Already a lot of people have worked on improving their score for this game. I wanted to either beat the best known score (132 commands) or prove it to be minimal by trying every possible solution for every level and seeing if it completes the level.

To cut a long story short, the solver managed to beat the best known solution for level 8, reducing it from 10 commands to 9 commands. The solution is complex and I find it difficult to imagine how a human could discover this solution without assistance from a computer.

Here are the solutions that the brute forcer found.

In particular the crazy solution to level 8 starts here.

The rest of the post describes how I approached the problem and optimized the solver so that it could run fast enough to solve the harder levels at the end of the game.

I named the commands by single character abbreviations: F, R, L, J, X, 1, 2, in the same order that the icons appear in the game. To prove that the length 17 solutions to the hardest levels are optimal I will need to check all possibilities up to length 16 and show that they do not work. A quick calculation shows that there are 33,232,930,569,601 different unique 16 letter string containing only these 7 characters. This is further complicated because they can be put into the three functions in many different ways, for example 5 symbols in main, 7 in F1 and and the remaining 4 in F2. For any given 16 character string there are 71 ways to separate the parts into the three functions. This gives a total of 2,359,538,070,441,671 possible programs to test. This is far more than can reasonably be brute forced. So what can we do?

An important observation is that if a sequence is a valid solution, then by removing all occurrences of the 'light' command (which I call X) I get a shorter sequence that doesn't light any lights, but still must walk onto them. I can therefore first test all solutions without any X commands to see whether or not all lights are reached. If I find a program that walks onto all the lights, I can then retest it by adding the Xs in all the possible positions. The effect of this is that now there are only 6 possible commands in the majority of the sequences I test instead of 7. I can also search to one search depth fewer, because if I find a solution of length 15 without any Xs, then this will grow to at least 16 when I start adding Xs.

6 ** 15 multiplied by the 74 different ways of splitting each is sequence into three functions is now "only" 34,793,688,858,624. A factor 100 improvement! But it's still not enough...

At this point I decided I will consider programs containing a loop, and programs not containing a loop separately. It seems that in most cases a solution containing a loop will be the best solution to a level. For looping solutions there are a few more tricks I can use.

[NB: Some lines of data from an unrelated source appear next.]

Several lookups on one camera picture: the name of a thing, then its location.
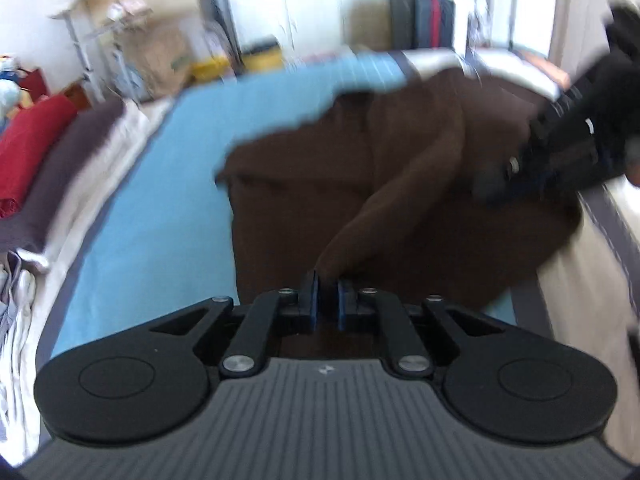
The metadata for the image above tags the dark purple-grey sweater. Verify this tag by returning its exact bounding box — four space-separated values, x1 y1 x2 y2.
0 97 126 257

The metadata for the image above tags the grey ribbed garment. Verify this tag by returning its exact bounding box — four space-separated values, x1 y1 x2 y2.
0 250 25 343

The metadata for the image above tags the yellow trash bin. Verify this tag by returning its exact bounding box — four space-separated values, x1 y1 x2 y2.
240 35 284 74

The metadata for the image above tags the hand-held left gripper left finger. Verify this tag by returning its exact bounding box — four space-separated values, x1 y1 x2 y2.
150 269 321 378

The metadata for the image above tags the wooden bed frame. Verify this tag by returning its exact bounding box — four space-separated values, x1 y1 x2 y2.
517 49 572 92

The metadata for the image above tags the red sweater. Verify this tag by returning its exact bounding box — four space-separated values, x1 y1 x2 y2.
0 95 79 219

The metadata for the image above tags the blue striped bed sheet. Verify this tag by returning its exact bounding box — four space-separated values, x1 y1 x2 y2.
0 47 640 466

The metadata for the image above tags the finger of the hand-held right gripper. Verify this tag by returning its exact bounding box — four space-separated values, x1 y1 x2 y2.
471 100 597 207

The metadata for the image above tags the brown hoodie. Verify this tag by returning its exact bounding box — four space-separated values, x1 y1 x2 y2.
215 67 583 361

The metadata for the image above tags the cream white garment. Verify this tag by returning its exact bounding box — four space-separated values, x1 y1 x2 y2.
0 260 41 461

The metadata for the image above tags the dark suitcase with red stripe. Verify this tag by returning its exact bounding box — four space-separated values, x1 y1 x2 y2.
392 0 457 52

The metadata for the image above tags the brown paper bag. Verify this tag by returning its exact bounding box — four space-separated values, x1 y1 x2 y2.
127 24 194 97

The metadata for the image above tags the white metal rack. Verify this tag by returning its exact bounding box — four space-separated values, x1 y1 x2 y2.
49 0 132 107

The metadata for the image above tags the yellow plastic bag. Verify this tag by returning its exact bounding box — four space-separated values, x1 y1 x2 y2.
192 57 232 84

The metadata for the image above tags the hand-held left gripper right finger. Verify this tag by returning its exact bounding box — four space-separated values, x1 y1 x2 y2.
336 278 503 378

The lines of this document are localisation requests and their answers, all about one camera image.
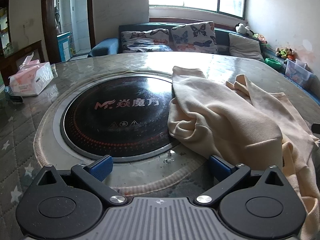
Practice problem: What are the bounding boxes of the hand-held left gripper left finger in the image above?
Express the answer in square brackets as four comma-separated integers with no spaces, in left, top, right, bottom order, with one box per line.
[35,154,126,205]

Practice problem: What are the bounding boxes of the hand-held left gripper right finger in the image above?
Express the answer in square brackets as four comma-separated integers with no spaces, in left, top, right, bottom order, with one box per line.
[194,154,286,207]

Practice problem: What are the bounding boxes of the cream garment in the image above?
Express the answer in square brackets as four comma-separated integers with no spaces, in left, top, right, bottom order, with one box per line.
[167,66,320,240]

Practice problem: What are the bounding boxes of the black round induction cooktop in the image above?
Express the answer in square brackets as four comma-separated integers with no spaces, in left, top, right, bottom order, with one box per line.
[59,74,181,158]

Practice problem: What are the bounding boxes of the clear plastic storage box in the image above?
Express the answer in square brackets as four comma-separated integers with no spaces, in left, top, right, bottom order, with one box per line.
[284,59,314,88]

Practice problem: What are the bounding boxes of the green bowl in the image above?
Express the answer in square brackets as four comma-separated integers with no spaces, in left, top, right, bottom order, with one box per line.
[265,58,283,68]

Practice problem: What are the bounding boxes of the small plush toys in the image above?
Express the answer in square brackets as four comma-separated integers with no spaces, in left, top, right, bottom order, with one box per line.
[275,46,296,60]

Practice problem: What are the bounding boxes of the grey cushion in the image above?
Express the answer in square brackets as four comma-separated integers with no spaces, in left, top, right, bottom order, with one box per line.
[228,33,265,62]

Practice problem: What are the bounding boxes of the pink white tissue pack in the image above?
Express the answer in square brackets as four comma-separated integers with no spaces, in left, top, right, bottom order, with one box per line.
[8,52,54,97]

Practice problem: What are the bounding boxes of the dark blue sofa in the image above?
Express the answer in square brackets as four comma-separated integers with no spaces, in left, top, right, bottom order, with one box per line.
[87,22,320,98]

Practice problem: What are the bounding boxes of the panda plush toy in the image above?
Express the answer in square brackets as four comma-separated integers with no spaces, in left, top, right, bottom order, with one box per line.
[235,23,254,37]

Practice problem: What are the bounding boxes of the blue cabinet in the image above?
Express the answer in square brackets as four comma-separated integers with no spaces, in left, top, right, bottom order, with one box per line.
[57,32,73,62]

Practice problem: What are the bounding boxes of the flat butterfly print cushion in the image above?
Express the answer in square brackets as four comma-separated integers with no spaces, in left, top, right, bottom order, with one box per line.
[120,29,173,53]

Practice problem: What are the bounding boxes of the upright butterfly print cushion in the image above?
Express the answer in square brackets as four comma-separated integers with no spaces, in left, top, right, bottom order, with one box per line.
[170,21,217,54]

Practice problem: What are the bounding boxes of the dark wooden door frame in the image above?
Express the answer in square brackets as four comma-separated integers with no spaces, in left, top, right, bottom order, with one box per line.
[41,0,97,63]

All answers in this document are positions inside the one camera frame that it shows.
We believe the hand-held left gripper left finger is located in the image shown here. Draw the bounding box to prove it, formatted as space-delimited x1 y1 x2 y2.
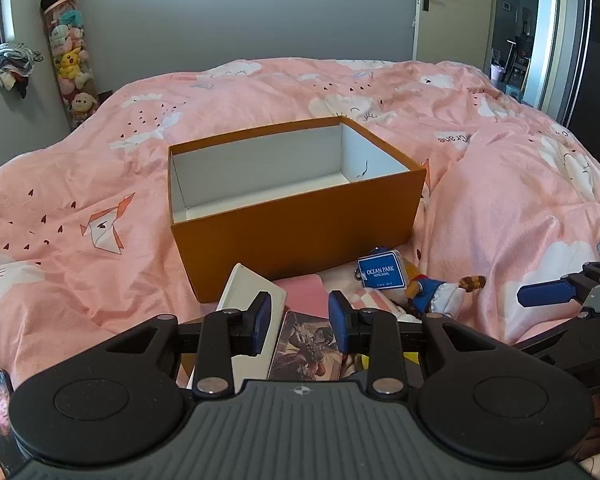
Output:
94 291 273 398

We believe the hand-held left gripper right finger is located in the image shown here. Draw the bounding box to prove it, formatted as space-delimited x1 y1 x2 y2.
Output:
328 290 512 397

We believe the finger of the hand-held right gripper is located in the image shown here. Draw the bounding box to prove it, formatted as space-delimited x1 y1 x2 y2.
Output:
517 261 600 312

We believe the pink pouch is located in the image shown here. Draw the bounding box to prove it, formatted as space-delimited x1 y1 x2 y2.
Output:
281 272 327 318

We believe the white box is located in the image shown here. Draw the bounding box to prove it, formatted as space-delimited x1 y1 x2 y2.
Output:
192 262 288 393

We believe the blue tag keychain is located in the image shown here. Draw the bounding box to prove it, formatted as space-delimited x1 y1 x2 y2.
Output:
355 246 407 289

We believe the orange cardboard box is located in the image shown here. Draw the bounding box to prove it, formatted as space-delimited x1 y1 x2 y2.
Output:
168 116 427 304

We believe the duck plush toy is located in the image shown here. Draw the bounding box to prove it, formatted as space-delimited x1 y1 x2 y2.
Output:
402 274 487 319

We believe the pink printed blanket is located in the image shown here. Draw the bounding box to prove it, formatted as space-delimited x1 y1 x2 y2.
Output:
0 57 600 480

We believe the white door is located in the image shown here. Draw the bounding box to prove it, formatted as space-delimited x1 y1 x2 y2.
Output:
412 0 501 63

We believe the clear tube of plush toys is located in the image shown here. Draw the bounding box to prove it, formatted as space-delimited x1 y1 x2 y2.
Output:
40 0 102 129

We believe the pile of grey clothes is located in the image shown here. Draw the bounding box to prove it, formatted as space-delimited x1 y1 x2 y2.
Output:
0 41 45 99

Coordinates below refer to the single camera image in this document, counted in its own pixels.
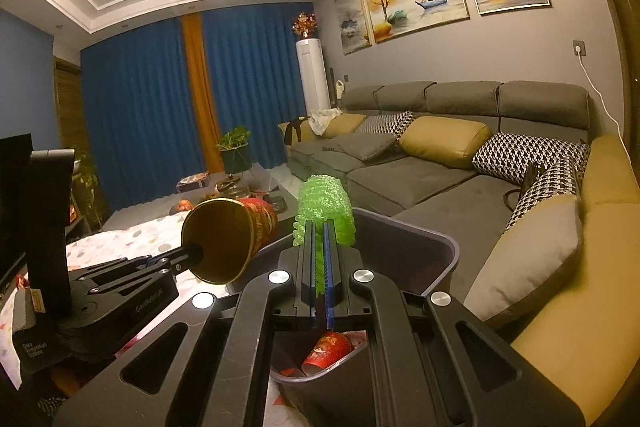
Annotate flat grey cushion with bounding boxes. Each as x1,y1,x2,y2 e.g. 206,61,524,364
332,132,398,162

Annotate large yellow cushion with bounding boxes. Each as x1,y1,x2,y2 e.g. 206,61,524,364
400,116,493,170

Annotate black device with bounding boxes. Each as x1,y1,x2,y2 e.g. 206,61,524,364
517,162,546,202

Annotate small grey landscape painting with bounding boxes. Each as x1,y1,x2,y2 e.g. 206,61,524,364
332,0,373,55

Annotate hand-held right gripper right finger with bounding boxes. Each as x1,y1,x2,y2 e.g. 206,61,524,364
325,219,586,427

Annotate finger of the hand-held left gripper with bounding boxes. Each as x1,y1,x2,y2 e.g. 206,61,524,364
75,266,176,295
70,245,205,282

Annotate cream and red paper cup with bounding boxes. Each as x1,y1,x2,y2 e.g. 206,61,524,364
301,331,354,376

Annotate patterned white tablecloth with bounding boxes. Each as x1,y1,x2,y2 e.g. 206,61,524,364
0,214,311,427

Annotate potted plant in dark pot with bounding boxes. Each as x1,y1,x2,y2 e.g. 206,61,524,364
217,127,253,175

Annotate plump grey cushion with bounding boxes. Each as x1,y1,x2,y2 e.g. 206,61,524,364
462,194,586,325

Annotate black television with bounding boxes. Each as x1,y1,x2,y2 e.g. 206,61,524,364
0,134,33,268

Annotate potted trailing plant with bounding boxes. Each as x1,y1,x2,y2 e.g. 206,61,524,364
72,152,104,228

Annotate artificial flower decoration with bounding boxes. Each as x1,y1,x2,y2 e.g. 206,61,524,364
291,12,319,40

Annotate small yellow cushion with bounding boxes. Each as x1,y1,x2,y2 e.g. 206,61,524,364
320,113,368,140

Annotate grey and yellow sofa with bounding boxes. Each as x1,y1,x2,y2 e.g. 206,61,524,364
277,81,640,427

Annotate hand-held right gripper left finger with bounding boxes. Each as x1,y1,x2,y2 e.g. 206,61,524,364
52,221,317,427

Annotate flat printed box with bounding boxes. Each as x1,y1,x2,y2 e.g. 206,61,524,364
177,174,211,192

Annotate black garment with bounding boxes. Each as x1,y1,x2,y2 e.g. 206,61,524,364
284,117,311,145

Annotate red and white snack bag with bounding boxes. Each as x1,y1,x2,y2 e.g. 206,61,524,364
344,330,372,358

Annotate houndstooth cushion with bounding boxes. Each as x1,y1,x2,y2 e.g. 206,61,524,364
505,154,586,233
472,132,591,185
357,111,416,140

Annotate white charging cable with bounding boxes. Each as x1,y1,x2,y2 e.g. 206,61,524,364
579,52,628,142

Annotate white standing air conditioner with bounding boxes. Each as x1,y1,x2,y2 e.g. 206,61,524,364
295,38,333,118

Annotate blue curtain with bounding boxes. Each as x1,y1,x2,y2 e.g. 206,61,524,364
80,19,201,212
200,2,313,172

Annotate white clothes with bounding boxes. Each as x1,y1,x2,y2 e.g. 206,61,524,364
307,107,343,135

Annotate green foam net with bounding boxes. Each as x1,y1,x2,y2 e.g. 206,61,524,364
291,175,357,303

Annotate orange curtain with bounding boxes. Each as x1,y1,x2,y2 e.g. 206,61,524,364
181,13,225,172

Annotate grey plastic bin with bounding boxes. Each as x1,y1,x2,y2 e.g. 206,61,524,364
270,207,461,427

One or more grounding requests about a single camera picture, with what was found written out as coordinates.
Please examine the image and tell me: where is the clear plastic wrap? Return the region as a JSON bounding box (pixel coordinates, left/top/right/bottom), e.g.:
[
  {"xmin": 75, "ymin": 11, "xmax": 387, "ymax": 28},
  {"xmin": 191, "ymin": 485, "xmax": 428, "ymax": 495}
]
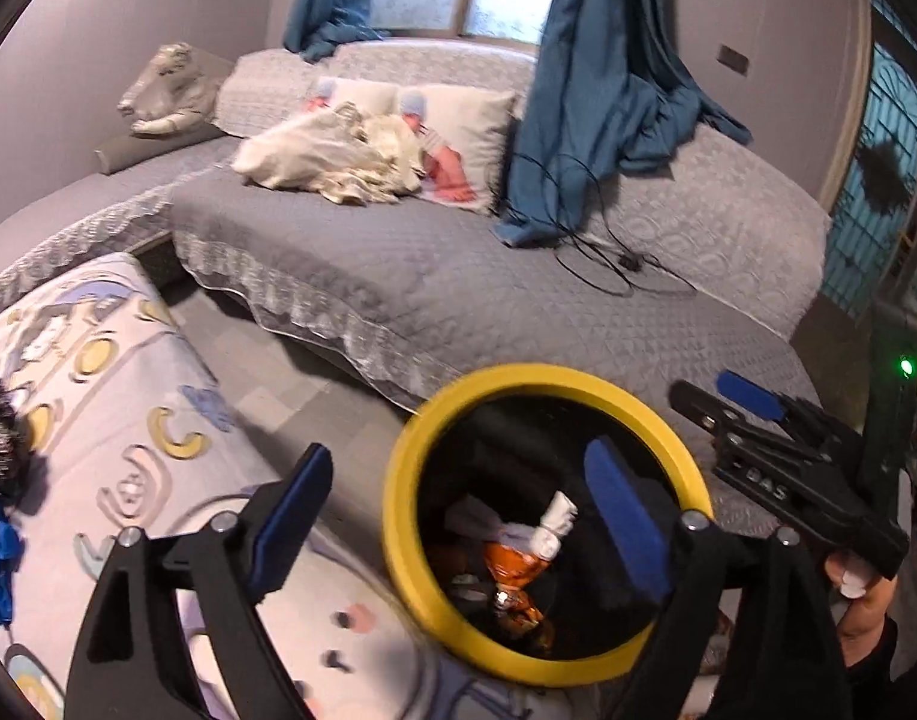
[{"xmin": 447, "ymin": 493, "xmax": 504, "ymax": 541}]

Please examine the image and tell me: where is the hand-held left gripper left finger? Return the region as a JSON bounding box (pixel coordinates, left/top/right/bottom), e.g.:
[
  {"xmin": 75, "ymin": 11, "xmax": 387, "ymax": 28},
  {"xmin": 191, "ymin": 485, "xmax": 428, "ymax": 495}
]
[{"xmin": 67, "ymin": 444, "xmax": 334, "ymax": 720}]

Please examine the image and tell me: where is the blue curtain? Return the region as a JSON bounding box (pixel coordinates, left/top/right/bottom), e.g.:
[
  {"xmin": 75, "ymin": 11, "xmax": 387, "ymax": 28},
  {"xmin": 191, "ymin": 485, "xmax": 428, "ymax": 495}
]
[
  {"xmin": 282, "ymin": 0, "xmax": 392, "ymax": 62},
  {"xmin": 495, "ymin": 0, "xmax": 751, "ymax": 248}
]

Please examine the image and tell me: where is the baby print pillow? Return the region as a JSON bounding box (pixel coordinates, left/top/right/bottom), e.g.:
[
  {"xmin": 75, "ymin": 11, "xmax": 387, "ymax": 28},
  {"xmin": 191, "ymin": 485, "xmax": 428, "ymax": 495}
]
[
  {"xmin": 394, "ymin": 86, "xmax": 519, "ymax": 215},
  {"xmin": 300, "ymin": 77, "xmax": 399, "ymax": 117}
]

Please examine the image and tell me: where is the grey quilted sofa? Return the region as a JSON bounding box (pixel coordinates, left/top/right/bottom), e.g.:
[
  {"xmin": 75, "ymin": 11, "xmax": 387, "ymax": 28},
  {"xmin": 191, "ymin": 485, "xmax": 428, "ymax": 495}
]
[{"xmin": 0, "ymin": 37, "xmax": 834, "ymax": 428}]

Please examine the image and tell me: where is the yellow rimmed trash bin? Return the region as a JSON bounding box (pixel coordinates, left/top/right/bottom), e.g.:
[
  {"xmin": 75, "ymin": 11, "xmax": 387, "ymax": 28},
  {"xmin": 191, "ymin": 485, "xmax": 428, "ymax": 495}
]
[{"xmin": 381, "ymin": 364, "xmax": 715, "ymax": 687}]

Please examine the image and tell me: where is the person's right forearm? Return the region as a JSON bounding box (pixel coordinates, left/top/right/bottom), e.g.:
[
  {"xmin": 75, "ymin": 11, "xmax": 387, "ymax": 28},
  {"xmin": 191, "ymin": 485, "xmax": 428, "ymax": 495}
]
[{"xmin": 840, "ymin": 611, "xmax": 917, "ymax": 720}]

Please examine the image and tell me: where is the teal glass door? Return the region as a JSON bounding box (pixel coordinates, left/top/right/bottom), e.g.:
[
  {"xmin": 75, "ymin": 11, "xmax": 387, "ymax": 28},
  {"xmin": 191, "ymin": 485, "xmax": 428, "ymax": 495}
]
[{"xmin": 818, "ymin": 0, "xmax": 917, "ymax": 323}]

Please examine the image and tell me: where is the white tiger plush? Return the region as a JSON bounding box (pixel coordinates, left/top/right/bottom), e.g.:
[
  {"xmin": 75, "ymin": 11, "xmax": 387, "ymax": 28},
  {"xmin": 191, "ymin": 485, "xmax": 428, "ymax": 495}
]
[{"xmin": 117, "ymin": 43, "xmax": 220, "ymax": 137}]

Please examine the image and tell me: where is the large black plastic bag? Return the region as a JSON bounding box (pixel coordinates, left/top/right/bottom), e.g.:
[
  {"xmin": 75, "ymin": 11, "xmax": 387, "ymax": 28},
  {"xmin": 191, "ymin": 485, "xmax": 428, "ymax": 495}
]
[{"xmin": 0, "ymin": 373, "xmax": 34, "ymax": 500}]

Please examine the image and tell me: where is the grey bolster pillow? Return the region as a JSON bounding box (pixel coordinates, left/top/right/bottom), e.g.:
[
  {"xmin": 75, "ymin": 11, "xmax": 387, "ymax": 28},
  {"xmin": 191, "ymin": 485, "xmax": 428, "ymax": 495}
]
[{"xmin": 93, "ymin": 120, "xmax": 227, "ymax": 175}]

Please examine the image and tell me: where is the orange foil snack wrapper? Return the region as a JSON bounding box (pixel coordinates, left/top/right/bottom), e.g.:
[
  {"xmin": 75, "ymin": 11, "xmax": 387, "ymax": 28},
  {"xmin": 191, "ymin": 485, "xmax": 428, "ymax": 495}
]
[{"xmin": 482, "ymin": 532, "xmax": 560, "ymax": 616}]

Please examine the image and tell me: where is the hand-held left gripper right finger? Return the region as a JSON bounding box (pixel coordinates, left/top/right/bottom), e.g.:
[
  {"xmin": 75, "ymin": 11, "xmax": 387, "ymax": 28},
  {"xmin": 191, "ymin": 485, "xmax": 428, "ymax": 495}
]
[{"xmin": 584, "ymin": 437, "xmax": 856, "ymax": 720}]

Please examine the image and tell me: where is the cream crumpled cloth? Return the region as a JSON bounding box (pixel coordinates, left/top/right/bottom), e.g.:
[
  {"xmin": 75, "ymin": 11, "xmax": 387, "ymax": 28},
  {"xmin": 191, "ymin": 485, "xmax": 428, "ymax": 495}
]
[{"xmin": 231, "ymin": 101, "xmax": 429, "ymax": 207}]

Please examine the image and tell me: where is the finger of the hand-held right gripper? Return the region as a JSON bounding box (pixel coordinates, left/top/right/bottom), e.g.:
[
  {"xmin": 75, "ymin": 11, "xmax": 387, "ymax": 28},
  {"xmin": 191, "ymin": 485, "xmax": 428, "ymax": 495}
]
[
  {"xmin": 669, "ymin": 381, "xmax": 740, "ymax": 451},
  {"xmin": 717, "ymin": 370, "xmax": 841, "ymax": 436}
]

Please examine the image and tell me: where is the person's right hand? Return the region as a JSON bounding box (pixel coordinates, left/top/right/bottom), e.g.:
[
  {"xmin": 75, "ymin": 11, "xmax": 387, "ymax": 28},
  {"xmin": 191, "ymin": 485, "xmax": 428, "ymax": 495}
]
[{"xmin": 825, "ymin": 551, "xmax": 890, "ymax": 667}]

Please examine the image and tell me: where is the black cable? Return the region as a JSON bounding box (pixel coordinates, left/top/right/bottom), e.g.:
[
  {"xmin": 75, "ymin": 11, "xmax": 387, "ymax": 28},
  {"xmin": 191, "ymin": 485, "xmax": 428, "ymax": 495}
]
[{"xmin": 503, "ymin": 154, "xmax": 699, "ymax": 297}]

A looping solution contains a function which calls itself. I can define that this function will be F1. I then know that the last command in main, and the last command in F1 will both be '1' and 1 cannot occur anywhere else in the program. This reduces the search depth by a further two levels, and removes one more command from the list of possible commands.

5 ** 13 * 74 = 451,660,156,250.

OK, so if we forget non-looping solutions for the moment, and consider only looping it's almost managable now... but it's still about a factor 100 more than I'd like. What more can we do?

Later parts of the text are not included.